Sie erhob sich also wieder und widmete sich dem nächsten Problem im Haus. Wie sollte sie Hundekotze aus dem Teppich bekommen, ohne dass die Sauerei noch größer wurde?

"Da bist du ja, was hat so lang gedauert? Ach ist ja auch egal.

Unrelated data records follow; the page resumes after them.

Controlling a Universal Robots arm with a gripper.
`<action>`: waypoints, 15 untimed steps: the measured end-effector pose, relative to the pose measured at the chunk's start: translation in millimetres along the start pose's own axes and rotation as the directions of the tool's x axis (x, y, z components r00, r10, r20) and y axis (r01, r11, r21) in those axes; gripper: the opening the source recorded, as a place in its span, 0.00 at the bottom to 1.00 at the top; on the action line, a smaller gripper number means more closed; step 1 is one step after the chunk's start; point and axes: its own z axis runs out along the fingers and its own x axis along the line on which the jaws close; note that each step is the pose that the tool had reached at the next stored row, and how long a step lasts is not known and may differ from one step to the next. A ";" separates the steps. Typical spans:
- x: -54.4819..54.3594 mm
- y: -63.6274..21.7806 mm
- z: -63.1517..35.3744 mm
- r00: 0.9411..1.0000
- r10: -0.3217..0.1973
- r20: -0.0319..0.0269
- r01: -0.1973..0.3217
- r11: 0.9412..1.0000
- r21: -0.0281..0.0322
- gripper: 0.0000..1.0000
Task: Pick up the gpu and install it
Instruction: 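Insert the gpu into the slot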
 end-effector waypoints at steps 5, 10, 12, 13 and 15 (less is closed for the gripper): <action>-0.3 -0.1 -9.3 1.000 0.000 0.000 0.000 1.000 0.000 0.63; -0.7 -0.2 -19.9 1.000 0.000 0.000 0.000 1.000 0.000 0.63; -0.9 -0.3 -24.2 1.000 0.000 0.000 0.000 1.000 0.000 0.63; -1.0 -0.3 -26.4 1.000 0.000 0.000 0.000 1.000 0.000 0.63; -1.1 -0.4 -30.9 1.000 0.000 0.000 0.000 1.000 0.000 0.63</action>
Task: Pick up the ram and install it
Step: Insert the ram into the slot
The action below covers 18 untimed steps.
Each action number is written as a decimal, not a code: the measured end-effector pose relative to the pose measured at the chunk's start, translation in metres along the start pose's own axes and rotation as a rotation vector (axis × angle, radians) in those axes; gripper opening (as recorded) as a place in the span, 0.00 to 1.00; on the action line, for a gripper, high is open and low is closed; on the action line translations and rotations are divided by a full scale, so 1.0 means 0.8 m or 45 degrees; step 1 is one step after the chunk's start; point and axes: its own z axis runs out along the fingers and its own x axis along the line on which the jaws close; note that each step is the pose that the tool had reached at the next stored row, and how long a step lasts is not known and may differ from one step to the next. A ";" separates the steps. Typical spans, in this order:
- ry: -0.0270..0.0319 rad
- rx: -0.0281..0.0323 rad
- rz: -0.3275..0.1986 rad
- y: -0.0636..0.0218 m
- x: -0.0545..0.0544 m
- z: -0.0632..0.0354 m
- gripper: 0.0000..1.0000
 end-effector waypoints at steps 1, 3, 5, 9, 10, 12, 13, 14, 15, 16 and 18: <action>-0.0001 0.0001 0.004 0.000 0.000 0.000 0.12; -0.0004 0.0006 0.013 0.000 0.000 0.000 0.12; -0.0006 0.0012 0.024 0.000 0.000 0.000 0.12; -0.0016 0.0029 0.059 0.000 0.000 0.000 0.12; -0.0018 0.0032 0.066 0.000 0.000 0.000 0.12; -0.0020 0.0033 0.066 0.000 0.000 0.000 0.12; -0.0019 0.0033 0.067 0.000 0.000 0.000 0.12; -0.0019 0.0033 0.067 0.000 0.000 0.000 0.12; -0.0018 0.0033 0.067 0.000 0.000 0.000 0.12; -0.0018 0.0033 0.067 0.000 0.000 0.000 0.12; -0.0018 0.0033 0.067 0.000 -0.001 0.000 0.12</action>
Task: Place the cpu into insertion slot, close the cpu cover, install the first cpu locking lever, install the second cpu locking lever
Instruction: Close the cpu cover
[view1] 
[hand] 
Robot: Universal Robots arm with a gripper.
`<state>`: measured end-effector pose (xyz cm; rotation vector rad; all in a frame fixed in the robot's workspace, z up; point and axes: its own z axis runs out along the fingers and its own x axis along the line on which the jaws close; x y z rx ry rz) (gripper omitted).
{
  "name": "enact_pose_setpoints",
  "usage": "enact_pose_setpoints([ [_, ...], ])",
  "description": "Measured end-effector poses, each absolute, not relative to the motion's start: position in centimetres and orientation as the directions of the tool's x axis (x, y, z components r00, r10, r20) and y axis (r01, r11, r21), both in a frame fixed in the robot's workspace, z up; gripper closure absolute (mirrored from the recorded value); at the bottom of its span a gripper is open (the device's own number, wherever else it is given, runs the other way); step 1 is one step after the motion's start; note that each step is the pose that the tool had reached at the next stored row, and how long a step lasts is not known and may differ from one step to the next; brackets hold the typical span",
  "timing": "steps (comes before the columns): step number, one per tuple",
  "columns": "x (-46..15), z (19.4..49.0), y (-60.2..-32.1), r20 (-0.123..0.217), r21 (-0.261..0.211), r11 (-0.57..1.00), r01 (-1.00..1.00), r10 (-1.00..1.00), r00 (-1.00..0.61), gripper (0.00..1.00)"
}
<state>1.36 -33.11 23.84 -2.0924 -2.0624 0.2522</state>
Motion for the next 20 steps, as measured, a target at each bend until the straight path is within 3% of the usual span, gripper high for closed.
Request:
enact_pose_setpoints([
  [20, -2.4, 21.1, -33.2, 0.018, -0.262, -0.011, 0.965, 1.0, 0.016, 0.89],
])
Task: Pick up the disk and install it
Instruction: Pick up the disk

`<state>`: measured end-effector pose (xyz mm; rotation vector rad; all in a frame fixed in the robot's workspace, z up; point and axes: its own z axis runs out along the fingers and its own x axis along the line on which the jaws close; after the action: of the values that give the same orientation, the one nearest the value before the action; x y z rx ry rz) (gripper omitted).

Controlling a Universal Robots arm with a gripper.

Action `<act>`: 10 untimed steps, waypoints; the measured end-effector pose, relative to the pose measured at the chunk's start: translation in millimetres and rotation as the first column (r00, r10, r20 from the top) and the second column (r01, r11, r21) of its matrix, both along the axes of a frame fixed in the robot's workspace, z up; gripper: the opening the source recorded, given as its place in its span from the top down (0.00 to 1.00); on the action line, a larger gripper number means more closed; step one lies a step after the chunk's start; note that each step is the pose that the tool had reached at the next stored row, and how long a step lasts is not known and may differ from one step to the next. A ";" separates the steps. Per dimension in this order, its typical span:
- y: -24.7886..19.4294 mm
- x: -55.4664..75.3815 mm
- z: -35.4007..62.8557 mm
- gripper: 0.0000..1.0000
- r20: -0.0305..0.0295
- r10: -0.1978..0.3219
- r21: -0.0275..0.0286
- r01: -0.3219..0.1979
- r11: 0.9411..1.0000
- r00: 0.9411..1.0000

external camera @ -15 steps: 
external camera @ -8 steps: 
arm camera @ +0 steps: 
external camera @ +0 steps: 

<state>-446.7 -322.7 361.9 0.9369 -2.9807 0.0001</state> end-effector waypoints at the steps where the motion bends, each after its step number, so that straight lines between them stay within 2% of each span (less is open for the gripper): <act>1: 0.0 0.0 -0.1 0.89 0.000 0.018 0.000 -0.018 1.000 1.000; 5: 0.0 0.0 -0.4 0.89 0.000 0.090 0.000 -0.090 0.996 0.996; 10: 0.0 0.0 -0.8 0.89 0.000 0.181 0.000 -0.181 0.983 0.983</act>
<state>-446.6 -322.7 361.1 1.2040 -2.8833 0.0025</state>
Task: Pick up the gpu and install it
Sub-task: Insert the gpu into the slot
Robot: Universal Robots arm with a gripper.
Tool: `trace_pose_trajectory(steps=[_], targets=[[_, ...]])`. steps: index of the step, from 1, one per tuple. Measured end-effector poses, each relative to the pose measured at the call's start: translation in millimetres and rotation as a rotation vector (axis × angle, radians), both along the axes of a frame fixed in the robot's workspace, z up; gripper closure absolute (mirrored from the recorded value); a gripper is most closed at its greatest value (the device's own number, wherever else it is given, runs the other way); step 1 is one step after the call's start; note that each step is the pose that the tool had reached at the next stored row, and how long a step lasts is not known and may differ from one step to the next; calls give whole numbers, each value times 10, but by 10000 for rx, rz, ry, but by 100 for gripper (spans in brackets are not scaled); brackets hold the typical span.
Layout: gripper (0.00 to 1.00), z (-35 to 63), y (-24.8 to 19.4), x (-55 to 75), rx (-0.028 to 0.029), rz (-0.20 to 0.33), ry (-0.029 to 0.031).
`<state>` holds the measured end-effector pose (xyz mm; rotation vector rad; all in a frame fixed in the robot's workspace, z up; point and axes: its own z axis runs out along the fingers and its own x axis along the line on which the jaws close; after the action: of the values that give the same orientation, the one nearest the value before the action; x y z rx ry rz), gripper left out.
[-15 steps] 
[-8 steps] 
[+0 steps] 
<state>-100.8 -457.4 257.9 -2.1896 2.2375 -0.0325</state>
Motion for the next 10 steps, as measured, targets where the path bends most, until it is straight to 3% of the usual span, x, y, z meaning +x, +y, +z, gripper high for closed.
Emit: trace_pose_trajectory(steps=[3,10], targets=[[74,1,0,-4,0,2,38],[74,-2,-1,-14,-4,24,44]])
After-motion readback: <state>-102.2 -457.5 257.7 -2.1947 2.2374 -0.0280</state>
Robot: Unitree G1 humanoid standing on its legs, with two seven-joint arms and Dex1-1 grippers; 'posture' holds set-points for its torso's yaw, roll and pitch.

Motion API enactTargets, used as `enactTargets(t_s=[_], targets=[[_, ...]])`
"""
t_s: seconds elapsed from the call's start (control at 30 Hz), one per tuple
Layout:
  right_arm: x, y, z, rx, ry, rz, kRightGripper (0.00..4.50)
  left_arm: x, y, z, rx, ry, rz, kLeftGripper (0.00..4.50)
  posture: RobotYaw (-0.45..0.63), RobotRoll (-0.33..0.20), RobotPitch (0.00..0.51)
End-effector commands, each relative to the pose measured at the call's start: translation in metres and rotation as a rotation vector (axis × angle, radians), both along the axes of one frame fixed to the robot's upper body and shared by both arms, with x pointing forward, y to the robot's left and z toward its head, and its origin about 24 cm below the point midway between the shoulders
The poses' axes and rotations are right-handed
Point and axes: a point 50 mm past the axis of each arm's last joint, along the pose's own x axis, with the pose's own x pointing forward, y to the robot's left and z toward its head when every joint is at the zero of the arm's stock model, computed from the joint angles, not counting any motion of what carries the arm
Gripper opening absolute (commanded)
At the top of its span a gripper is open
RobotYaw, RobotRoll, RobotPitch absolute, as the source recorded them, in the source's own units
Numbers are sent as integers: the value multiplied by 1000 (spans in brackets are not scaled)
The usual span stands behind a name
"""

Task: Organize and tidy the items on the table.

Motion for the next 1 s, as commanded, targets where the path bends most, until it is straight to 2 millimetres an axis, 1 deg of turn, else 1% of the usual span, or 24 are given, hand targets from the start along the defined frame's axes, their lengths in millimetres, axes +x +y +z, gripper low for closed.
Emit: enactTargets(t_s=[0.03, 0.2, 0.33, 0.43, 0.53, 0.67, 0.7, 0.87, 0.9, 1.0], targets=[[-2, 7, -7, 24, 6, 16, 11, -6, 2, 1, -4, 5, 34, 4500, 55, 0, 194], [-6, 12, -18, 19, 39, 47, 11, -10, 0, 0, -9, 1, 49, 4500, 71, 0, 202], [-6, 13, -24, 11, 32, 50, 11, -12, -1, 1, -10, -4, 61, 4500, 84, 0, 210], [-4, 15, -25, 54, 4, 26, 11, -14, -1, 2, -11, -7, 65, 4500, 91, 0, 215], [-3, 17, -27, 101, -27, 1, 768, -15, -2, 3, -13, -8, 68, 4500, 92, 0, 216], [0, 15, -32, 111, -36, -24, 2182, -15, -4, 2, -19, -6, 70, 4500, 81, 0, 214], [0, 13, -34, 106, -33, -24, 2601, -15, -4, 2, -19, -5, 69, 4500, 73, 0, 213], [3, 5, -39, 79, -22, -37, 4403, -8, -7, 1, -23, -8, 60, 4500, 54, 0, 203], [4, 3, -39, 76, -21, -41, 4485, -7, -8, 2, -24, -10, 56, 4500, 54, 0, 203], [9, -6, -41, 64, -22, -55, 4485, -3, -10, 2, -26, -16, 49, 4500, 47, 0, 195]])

Hast du mein Zimmer aufgeräumt?", wurde sie mit einem Redeschwall von Hattie begrüßt. "Ich war gerade dabei, als du mich gerufen hast, den Teppich sauber zu machen", sagte sie und fügte in Gedanken noch ein "Weil ihr so unfähig seit, dem Hund normales Hundefutter zu geben." Mit Lappen, Sprühflasche und Wasser kniete sie über dem Fleckt und versuchte das Desaster zu beseitigen. "Da ist auch noch Dreck", sagte Joffrey und trat einmal mit dem Fuß auf den weißen Teppich, was einen schönen Schlammfleck hinterließ.

"Danke schön, ich habe ja noch nicht genug Arbeit", sagte Anna.

"Wenn das so ist", sagte er und lachte dreckig. "Ich bin vorher mit meinem Skateboard durch die Eingangshalle gefahren. Ich glaub an den Rollen war auch Dreck, weil nun überall Streifen sind." Innerlich kochte Anna schon. Sie fühlte sich wie Cinderella nur das es bei ihr keine Hoffnung auf einen Prinzen gab, der auf einem weißen Pferd angeritten kommen würde, um sie zu erlösen. Für sie war klar, dass ein Märchen nie wahr werden würde.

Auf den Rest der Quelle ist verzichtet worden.